▶ **Record extracts**:
────────────────
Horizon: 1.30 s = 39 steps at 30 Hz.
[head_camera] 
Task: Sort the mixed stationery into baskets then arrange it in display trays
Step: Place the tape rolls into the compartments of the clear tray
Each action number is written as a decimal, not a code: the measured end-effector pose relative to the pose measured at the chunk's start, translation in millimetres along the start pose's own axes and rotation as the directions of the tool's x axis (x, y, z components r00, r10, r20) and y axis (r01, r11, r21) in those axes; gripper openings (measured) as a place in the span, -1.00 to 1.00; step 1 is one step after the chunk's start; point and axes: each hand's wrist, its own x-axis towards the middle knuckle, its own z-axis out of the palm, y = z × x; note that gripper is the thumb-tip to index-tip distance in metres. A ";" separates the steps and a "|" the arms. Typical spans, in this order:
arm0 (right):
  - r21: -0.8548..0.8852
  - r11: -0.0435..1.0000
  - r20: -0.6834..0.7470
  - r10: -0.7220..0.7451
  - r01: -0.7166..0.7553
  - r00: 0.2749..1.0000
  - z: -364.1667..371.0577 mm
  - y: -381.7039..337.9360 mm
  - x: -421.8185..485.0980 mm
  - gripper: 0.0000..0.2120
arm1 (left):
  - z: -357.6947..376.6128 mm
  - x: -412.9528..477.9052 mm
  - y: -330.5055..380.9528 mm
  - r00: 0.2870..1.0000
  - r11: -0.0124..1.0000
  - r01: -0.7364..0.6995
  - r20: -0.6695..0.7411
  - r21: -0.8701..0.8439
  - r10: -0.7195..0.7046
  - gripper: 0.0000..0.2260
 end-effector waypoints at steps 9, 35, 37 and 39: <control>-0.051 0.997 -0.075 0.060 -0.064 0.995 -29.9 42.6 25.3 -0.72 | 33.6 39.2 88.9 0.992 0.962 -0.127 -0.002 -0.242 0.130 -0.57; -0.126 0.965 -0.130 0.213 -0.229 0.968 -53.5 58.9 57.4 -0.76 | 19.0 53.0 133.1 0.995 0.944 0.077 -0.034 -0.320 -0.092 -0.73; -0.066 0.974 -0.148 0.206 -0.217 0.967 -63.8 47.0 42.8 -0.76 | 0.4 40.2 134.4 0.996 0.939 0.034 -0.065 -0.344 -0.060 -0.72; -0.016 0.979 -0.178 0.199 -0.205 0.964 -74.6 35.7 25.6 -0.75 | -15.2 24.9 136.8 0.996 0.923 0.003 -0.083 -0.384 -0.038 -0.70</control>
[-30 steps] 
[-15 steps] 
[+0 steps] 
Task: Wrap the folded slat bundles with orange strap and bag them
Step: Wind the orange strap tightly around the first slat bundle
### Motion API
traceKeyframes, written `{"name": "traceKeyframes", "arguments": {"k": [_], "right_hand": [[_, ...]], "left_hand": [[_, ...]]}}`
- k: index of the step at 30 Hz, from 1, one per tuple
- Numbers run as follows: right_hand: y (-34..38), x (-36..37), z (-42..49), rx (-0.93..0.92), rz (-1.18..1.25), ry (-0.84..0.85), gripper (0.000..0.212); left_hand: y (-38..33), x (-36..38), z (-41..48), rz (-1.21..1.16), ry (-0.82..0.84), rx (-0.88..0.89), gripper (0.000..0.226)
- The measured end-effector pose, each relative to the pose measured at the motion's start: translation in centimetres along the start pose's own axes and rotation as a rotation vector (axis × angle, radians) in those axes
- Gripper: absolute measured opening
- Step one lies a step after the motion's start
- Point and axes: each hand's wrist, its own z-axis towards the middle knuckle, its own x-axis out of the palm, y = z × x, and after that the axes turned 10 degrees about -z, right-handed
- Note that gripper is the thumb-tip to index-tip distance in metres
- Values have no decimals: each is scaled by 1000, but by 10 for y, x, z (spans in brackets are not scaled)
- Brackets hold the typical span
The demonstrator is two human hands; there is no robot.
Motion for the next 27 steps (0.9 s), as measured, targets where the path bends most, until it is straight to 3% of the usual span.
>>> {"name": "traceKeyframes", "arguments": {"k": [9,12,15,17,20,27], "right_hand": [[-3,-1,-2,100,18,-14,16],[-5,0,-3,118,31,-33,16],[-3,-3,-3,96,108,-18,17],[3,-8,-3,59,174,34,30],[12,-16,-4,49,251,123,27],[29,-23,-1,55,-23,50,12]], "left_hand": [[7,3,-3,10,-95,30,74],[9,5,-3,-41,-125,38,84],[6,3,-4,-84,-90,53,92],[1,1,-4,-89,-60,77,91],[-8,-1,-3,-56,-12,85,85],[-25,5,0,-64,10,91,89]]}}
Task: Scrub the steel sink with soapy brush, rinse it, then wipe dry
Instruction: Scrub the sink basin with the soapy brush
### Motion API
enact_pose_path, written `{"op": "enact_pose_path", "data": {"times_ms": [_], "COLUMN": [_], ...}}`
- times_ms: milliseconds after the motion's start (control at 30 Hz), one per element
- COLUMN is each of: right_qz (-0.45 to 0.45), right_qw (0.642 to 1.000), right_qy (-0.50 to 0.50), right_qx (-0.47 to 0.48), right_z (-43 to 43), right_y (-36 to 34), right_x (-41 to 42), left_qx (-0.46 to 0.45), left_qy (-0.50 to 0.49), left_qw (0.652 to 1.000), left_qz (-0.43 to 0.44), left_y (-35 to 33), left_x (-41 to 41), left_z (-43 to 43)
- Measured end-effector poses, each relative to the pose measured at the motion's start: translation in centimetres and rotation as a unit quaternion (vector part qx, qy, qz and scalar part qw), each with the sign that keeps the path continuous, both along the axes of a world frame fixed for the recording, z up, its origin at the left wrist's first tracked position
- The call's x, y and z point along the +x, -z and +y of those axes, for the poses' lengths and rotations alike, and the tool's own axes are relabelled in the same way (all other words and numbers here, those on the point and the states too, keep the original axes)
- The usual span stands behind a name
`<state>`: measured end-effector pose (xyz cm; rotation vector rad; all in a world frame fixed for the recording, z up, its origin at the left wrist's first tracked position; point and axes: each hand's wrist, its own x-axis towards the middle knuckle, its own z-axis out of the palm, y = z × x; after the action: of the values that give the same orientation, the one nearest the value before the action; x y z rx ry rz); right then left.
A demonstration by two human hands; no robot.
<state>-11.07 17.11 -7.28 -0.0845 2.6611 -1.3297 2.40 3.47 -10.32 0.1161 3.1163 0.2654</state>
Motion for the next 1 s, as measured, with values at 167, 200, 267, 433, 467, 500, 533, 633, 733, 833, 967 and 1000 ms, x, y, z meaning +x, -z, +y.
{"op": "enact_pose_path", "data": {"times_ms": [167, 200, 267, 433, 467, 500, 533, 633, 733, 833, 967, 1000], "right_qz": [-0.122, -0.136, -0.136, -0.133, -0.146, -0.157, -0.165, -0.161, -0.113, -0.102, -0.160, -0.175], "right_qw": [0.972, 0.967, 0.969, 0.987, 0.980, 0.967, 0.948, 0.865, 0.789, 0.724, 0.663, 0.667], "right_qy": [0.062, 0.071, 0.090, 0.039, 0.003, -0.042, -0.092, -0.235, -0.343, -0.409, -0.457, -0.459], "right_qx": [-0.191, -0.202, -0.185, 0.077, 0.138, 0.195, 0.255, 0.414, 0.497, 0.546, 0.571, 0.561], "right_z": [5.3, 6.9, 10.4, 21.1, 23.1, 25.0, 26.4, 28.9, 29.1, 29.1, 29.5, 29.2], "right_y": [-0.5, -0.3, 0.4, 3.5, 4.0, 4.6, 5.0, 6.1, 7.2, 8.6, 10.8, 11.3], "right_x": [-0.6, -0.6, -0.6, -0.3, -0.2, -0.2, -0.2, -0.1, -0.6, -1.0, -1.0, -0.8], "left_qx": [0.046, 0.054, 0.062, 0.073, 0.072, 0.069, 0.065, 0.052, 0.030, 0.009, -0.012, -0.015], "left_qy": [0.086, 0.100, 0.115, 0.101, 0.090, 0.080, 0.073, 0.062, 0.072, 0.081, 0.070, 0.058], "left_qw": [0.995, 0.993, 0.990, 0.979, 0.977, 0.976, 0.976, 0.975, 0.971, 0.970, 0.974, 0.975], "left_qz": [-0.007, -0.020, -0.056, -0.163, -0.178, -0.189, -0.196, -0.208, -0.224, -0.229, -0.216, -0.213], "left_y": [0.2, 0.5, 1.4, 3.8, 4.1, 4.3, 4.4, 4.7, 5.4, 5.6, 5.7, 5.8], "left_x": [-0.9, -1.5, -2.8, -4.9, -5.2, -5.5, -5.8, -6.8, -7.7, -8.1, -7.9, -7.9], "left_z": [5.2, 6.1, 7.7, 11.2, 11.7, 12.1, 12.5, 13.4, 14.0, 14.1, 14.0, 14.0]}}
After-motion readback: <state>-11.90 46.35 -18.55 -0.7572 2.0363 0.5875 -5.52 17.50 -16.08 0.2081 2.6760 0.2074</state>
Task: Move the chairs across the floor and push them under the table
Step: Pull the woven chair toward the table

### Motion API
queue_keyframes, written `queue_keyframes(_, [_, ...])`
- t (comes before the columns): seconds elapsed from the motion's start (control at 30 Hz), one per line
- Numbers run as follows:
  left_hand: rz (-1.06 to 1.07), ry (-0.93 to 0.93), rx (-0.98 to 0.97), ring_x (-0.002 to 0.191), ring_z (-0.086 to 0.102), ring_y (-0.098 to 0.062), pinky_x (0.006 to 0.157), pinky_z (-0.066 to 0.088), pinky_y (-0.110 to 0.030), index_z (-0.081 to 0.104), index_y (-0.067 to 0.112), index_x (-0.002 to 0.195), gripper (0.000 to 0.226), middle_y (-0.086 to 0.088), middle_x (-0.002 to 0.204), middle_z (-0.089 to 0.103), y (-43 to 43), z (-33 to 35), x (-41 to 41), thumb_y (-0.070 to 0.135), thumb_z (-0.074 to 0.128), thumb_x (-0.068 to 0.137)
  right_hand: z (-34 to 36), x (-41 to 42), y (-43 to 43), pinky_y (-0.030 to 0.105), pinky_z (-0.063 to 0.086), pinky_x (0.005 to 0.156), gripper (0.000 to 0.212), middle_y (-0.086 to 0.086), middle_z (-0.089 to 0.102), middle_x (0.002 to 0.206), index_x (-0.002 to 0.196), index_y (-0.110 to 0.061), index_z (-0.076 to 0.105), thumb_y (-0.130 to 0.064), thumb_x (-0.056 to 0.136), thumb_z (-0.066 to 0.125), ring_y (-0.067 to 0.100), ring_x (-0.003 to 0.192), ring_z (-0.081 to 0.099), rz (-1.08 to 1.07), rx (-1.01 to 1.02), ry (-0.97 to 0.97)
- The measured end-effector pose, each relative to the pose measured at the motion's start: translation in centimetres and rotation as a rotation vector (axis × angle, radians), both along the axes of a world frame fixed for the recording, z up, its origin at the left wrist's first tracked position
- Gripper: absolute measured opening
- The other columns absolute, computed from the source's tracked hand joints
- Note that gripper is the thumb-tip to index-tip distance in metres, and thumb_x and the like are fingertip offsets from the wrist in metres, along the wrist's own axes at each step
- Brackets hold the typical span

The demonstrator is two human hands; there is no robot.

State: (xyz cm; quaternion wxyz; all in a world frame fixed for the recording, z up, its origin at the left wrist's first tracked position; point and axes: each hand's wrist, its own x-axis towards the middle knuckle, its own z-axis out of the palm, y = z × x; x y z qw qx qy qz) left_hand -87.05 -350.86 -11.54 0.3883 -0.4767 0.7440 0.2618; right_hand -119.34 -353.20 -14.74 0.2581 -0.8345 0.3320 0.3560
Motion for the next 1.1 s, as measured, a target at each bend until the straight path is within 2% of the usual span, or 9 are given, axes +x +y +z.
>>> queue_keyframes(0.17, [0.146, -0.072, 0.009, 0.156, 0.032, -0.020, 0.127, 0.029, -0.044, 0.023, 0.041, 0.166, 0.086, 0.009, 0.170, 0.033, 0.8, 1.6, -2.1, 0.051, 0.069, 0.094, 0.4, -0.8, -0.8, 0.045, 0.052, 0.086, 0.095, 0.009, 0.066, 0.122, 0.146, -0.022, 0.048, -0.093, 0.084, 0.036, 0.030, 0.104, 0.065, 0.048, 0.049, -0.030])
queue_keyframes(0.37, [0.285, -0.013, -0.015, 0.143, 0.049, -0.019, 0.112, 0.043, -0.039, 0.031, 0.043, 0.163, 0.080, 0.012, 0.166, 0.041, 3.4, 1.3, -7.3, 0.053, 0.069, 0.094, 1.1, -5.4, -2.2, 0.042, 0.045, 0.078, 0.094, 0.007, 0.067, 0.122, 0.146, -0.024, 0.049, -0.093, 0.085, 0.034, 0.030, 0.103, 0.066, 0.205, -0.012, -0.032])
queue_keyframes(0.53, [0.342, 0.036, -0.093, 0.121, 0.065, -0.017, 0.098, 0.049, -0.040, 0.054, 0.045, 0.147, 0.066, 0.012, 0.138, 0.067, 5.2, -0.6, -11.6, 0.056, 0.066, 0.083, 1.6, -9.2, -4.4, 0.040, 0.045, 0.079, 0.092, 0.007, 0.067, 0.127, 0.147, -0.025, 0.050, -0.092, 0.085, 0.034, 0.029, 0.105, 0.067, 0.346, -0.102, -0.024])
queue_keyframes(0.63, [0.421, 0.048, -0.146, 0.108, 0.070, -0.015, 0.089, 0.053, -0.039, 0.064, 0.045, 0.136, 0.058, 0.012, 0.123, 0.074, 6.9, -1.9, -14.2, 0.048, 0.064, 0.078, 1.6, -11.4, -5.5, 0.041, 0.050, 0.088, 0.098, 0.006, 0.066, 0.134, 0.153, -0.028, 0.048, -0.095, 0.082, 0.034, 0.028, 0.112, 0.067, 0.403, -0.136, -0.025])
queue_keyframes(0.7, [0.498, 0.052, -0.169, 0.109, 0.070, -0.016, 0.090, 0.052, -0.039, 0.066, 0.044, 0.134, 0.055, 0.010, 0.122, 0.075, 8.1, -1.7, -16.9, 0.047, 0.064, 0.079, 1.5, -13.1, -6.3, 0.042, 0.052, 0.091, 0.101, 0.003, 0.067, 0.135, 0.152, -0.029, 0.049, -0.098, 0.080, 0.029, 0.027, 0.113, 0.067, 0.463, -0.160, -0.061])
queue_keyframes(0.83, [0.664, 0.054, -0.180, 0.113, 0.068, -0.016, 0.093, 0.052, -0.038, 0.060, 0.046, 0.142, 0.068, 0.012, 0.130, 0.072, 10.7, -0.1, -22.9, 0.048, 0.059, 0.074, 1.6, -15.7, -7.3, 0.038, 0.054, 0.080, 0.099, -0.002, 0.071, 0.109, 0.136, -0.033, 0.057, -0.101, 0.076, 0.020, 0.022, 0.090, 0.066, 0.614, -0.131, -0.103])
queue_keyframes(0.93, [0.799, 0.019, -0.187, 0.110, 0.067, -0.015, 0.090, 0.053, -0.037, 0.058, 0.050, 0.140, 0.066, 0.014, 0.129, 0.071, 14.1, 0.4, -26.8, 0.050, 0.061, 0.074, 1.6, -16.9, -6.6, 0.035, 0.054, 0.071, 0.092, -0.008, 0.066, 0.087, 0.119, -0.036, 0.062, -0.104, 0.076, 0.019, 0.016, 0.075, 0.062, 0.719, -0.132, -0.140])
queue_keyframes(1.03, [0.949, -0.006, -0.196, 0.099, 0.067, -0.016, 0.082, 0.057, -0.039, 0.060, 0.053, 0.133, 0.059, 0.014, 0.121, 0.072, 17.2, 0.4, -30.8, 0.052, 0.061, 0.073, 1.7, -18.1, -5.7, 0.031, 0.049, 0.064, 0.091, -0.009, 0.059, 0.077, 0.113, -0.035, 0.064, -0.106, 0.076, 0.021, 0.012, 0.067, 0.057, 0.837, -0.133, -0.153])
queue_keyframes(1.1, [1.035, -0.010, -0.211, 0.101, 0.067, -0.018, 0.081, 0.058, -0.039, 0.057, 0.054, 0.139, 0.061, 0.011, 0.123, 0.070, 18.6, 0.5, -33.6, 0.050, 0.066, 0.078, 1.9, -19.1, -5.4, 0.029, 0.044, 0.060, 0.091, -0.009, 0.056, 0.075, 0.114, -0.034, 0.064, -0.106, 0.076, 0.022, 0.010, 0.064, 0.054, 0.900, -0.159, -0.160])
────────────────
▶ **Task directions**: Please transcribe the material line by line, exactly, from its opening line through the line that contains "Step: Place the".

▶ **Solution for this problem**:
Horizon: 1.30 s = 39 steps at 30 Hz.
[head_camera] 
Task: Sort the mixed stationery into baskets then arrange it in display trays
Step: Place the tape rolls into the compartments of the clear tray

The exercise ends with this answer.